What needs to be done
The lines below starting at the line containing "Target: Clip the" and ending at the line containing "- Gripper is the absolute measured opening" are to be repeated exactly, with both ends kept and nothing else added.

(Data items)
⁂

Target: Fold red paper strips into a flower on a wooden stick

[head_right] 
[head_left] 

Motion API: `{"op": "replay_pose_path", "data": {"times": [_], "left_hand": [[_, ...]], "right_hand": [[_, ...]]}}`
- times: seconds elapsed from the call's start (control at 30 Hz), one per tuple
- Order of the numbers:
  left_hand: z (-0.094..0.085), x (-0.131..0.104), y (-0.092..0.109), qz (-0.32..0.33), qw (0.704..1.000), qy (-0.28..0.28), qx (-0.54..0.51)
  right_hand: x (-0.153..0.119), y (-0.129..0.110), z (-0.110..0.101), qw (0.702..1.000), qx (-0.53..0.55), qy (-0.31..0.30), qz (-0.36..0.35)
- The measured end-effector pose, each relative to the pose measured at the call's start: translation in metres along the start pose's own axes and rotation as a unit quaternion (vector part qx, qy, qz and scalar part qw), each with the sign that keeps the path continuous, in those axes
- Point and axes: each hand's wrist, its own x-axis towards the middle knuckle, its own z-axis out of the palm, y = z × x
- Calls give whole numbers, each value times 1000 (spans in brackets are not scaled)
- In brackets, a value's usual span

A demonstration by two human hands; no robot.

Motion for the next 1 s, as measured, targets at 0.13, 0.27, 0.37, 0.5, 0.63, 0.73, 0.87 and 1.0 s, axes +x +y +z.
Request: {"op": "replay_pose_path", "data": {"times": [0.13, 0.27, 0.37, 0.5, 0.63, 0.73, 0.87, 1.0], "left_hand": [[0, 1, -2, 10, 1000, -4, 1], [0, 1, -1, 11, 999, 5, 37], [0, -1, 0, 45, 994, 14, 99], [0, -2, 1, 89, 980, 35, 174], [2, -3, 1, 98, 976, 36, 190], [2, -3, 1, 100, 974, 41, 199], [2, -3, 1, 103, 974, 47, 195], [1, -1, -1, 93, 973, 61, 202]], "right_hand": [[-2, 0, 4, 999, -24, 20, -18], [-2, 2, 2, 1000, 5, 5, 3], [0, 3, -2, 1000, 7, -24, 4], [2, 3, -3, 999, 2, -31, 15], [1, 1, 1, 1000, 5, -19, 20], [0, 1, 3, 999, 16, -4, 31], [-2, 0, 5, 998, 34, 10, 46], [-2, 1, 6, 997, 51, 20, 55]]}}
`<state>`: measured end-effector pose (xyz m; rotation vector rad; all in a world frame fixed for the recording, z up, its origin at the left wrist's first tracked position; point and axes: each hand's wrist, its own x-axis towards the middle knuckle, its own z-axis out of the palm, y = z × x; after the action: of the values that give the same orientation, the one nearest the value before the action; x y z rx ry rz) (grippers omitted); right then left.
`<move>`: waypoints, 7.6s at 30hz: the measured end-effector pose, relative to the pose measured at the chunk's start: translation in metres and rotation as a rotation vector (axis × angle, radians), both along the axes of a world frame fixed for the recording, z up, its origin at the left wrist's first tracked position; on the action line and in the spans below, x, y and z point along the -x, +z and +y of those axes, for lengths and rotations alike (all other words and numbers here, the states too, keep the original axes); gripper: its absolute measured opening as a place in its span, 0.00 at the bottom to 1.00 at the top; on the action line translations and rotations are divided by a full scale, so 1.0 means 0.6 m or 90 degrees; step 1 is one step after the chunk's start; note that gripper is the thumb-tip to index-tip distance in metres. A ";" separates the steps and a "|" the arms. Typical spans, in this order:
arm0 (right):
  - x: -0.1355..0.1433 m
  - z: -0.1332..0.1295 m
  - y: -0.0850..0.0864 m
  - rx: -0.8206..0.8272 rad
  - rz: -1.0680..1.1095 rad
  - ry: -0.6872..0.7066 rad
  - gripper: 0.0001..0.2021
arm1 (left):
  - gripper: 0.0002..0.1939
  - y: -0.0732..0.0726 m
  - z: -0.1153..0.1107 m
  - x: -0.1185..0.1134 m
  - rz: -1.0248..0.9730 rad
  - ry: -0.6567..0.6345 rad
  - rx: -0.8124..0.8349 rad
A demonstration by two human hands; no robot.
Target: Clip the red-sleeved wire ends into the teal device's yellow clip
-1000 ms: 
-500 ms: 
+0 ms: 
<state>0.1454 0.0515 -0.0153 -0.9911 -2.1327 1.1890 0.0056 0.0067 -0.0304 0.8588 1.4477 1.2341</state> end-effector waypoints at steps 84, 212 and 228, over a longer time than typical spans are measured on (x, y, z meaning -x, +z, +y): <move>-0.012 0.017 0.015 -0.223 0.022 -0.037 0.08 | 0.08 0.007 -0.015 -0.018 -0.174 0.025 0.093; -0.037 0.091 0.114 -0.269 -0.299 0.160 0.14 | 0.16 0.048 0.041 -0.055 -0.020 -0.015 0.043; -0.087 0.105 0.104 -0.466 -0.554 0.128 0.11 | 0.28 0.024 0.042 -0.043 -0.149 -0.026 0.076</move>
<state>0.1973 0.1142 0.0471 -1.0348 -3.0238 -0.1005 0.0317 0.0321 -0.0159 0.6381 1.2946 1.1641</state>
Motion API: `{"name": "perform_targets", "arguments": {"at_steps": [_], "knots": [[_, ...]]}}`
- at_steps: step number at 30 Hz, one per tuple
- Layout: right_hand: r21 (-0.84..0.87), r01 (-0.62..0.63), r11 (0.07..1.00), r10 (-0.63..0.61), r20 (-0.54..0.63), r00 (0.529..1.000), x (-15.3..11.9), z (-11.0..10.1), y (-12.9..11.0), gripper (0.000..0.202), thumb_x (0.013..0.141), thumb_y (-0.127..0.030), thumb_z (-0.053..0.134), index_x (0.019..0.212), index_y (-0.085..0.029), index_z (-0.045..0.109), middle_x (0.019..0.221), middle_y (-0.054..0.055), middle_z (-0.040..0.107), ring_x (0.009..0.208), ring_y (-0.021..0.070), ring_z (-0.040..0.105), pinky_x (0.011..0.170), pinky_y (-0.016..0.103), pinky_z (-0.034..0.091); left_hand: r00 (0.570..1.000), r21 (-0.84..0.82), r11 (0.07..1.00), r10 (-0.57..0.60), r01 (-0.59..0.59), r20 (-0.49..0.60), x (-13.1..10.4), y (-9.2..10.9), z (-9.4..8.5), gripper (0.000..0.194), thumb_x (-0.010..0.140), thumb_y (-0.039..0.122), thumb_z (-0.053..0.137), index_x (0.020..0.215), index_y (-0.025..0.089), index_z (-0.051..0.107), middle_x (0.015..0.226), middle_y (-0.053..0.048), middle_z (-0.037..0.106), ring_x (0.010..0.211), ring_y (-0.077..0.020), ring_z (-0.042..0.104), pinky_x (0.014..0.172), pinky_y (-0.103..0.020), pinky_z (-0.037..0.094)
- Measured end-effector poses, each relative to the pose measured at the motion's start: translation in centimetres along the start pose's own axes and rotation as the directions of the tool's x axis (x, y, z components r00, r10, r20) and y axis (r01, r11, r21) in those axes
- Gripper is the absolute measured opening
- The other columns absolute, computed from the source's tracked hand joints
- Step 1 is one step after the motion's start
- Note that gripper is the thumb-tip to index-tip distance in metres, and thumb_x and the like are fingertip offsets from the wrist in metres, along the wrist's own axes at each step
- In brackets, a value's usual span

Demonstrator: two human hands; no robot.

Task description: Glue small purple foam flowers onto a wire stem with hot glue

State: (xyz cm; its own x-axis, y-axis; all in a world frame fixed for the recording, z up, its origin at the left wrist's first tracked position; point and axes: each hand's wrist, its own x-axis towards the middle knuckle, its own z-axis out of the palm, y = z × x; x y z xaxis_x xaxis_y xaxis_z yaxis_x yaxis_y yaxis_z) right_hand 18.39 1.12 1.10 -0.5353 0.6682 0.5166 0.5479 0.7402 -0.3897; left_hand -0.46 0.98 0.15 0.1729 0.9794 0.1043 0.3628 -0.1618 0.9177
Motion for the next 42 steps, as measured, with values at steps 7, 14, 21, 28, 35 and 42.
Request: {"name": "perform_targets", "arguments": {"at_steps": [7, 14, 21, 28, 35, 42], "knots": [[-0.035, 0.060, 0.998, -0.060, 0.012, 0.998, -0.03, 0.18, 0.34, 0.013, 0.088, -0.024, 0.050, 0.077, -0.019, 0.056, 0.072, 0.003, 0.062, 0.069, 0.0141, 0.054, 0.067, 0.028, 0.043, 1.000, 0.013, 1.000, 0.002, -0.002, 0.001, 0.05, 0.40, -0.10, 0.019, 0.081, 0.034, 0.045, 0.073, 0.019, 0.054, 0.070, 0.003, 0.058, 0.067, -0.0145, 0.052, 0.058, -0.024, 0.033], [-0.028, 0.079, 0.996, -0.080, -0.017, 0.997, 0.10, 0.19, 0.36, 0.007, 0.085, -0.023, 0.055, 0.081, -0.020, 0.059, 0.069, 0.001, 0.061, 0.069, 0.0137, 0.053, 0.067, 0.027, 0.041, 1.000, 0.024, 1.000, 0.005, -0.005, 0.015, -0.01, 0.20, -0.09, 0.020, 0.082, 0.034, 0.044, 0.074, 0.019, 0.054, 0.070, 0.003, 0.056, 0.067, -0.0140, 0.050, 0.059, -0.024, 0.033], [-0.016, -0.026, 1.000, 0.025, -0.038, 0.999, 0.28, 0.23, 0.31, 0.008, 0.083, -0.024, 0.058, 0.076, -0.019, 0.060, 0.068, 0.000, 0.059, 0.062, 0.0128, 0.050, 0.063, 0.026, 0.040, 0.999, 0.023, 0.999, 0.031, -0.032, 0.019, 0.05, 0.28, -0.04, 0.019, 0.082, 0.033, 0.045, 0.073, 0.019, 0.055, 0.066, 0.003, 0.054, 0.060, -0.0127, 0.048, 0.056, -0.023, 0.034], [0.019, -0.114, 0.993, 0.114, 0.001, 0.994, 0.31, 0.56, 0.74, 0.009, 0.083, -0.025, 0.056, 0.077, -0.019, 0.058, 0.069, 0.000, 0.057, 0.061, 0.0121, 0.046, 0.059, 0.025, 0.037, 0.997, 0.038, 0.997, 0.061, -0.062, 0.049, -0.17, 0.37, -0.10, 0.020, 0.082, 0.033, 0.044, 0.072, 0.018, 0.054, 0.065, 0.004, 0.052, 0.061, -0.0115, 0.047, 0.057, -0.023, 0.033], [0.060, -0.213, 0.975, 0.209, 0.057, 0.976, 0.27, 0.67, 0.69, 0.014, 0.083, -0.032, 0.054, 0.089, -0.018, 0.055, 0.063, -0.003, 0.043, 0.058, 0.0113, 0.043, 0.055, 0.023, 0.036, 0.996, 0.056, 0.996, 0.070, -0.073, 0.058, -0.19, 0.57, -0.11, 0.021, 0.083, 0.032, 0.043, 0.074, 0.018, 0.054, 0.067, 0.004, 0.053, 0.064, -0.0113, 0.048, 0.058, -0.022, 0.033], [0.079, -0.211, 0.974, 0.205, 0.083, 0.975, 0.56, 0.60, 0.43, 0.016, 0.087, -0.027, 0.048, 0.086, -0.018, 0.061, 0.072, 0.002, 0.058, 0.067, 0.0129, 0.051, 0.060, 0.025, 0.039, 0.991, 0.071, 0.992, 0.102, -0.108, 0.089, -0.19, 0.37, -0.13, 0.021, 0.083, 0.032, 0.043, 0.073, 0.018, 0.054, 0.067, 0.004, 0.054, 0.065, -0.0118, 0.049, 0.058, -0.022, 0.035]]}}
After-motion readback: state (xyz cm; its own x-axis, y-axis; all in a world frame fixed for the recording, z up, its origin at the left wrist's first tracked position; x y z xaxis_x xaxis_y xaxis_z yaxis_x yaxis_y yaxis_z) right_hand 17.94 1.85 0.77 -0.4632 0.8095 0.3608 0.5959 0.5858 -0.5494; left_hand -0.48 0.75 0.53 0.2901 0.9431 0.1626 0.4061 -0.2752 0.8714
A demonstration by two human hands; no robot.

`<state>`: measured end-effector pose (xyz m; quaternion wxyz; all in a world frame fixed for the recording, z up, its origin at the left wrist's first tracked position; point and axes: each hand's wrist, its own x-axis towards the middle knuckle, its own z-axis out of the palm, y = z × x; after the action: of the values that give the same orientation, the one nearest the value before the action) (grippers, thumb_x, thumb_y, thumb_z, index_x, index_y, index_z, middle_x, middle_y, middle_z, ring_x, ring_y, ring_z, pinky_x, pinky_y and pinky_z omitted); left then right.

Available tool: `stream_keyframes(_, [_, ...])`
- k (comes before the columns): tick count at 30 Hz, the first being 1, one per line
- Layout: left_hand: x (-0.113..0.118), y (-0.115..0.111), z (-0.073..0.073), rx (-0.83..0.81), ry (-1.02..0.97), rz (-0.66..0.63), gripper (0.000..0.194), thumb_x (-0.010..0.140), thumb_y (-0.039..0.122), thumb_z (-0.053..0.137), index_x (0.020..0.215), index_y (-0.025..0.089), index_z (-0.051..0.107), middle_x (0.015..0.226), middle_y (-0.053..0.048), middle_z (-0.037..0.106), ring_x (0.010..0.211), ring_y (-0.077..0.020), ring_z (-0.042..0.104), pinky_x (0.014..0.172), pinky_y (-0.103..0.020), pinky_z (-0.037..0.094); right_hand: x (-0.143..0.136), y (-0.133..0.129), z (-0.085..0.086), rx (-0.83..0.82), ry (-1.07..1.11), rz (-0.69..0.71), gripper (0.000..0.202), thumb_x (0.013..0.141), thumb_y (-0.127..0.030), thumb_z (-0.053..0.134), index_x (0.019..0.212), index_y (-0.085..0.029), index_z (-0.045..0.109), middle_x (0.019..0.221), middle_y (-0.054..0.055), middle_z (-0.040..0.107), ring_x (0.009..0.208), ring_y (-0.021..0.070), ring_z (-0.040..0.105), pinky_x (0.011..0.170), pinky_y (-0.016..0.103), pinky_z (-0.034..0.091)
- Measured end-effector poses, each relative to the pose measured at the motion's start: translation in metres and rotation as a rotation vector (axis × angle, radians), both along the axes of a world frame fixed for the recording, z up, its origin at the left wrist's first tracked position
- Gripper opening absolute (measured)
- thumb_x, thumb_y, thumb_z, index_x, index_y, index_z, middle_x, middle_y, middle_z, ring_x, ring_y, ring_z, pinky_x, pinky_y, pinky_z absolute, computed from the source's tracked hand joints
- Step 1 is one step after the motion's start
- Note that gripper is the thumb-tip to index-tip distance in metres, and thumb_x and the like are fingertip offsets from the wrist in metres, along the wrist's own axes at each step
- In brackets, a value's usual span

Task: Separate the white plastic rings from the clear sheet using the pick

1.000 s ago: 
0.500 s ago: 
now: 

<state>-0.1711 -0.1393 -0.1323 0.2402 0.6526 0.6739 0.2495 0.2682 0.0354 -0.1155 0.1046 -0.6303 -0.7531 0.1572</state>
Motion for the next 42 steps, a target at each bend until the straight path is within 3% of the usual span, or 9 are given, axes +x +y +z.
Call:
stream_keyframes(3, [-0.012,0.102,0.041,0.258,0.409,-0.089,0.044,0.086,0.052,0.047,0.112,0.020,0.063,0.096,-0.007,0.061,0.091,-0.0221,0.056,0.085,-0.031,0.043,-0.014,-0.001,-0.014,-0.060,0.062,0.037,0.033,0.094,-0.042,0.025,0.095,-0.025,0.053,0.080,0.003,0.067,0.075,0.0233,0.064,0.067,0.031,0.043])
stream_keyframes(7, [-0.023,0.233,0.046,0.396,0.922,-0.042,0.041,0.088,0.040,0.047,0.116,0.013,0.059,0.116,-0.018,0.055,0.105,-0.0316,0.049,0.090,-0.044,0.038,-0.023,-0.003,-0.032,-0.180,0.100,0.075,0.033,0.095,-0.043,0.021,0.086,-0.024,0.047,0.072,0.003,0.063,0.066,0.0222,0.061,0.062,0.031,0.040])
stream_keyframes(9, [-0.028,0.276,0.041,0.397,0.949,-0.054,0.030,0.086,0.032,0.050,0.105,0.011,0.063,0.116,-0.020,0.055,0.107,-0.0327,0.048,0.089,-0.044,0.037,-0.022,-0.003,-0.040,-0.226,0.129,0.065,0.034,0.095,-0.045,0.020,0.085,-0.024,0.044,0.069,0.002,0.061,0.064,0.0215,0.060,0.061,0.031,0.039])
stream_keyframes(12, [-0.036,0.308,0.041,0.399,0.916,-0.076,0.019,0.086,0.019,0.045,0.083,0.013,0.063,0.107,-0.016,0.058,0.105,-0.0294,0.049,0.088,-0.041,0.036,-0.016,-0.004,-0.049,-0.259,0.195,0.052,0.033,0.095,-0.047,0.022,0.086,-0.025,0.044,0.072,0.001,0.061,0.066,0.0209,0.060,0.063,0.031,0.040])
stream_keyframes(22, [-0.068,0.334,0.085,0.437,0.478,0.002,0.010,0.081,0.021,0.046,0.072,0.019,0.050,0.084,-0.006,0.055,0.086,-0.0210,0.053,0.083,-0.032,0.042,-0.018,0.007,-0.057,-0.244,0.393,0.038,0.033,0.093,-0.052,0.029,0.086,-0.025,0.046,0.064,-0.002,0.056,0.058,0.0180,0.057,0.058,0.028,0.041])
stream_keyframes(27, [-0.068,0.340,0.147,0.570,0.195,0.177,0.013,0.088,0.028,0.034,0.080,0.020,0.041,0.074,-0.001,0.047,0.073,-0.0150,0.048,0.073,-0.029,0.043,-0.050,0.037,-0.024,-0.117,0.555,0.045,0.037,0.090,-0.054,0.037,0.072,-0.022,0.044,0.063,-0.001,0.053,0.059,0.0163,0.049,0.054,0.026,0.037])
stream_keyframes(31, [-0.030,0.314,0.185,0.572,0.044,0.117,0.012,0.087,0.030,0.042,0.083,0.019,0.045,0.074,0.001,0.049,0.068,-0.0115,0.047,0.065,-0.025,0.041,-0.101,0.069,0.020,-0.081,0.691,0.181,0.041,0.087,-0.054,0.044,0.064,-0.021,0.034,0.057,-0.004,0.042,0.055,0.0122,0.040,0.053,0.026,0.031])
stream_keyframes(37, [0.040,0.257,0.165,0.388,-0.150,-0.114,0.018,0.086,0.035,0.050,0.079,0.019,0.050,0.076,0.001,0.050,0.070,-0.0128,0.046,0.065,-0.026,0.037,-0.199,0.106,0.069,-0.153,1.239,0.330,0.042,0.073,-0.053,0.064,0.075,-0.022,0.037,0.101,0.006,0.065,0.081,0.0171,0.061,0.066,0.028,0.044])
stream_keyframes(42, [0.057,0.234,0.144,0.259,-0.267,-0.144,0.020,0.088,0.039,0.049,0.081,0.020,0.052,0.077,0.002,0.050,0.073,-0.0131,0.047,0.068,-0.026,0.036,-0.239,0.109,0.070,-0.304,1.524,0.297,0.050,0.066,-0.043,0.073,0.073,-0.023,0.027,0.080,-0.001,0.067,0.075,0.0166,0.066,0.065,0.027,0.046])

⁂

Solution for this task
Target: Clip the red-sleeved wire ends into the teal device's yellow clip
-1000 ms: 
-500 ms: 
+0 ms: 
<state>0.1454 0.0515 -0.0153 -0.9911 -2.1327 1.1890 0.0056 0.0067 -0.0304 0.8588 1.4477 1.2341</state> end-effector waypoints at steps 84, 212 and 228, over a longer time than typical spans are measured on (x, y, z meaning -x, +z, +y): <move>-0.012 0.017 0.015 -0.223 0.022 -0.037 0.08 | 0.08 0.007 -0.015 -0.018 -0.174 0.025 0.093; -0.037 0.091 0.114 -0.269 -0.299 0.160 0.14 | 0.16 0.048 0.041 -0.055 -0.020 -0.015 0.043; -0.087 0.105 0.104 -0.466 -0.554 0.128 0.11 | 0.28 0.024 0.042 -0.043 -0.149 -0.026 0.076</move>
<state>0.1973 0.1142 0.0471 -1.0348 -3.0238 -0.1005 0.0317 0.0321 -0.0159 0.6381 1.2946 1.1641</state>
Motion API: `{"name": "perform_targets", "arguments": {"at_steps": [_], "knots": [[_, ...]]}}`
- at_steps: step number at 30 Hz, one per tuple
- Layout: right_hand: r21 (-0.84..0.87), r01 (-0.62..0.63), r11 (0.07..1.00), r10 (-0.63..0.61), r20 (-0.54..0.63), r00 (0.529..1.000), x (-15.3..11.9), z (-11.0..10.1), y (-12.9..11.0), gripper (0.000..0.202), thumb_x (0.013..0.141), thumb_y (-0.127..0.030), thumb_z (-0.053..0.134), index_x (0.019..0.212), index_y (-0.085..0.029), index_z (-0.045..0.109), middle_x (0.019..0.221), middle_y (-0.054..0.055), middle_z (-0.040..0.107), ring_x (0.009..0.208), ring_y (-0.021..0.070), ring_z (-0.040..0.105), pinky_x (0.011..0.170), pinky_y (-0.016..0.103), pinky_z (-0.034..0.091); left_hand: r00 (0.570..1.000), r21 (-0.84..0.82), r11 (0.07..1.00), r10 (-0.57..0.60), r01 (-0.59..0.59), r20 (-0.49..0.60), x (-13.1..10.4), y (-9.2..10.9), z (-9.4..8.5), gripper (0.000..0.194), thumb_x (-0.010..0.140), thumb_y (-0.039..0.122), thumb_z (-0.053..0.137), index_x (0.020..0.215), index_y (-0.025..0.089), index_z (-0.051..0.107), middle_x (0.015..0.226), middle_y (-0.053..0.048), middle_z (-0.037..0.106), ring_x (0.010..0.211), ring_y (-0.077..0.020), ring_z (-0.042..0.104), pinky_x (0.014..0.172), pinky_y (-0.103..0.020), pinky_z (-0.037..0.094)
- Measured end-effector poses, each relative to the pose measured at the motion's start: translation in centimetres along the start pose's own axes and rotation as the directions of the tool's x axis (x, y, z components r00, r10, r20) and y axis (r01, r11, r21) in those axes
- Gripper is the absolute measured opening

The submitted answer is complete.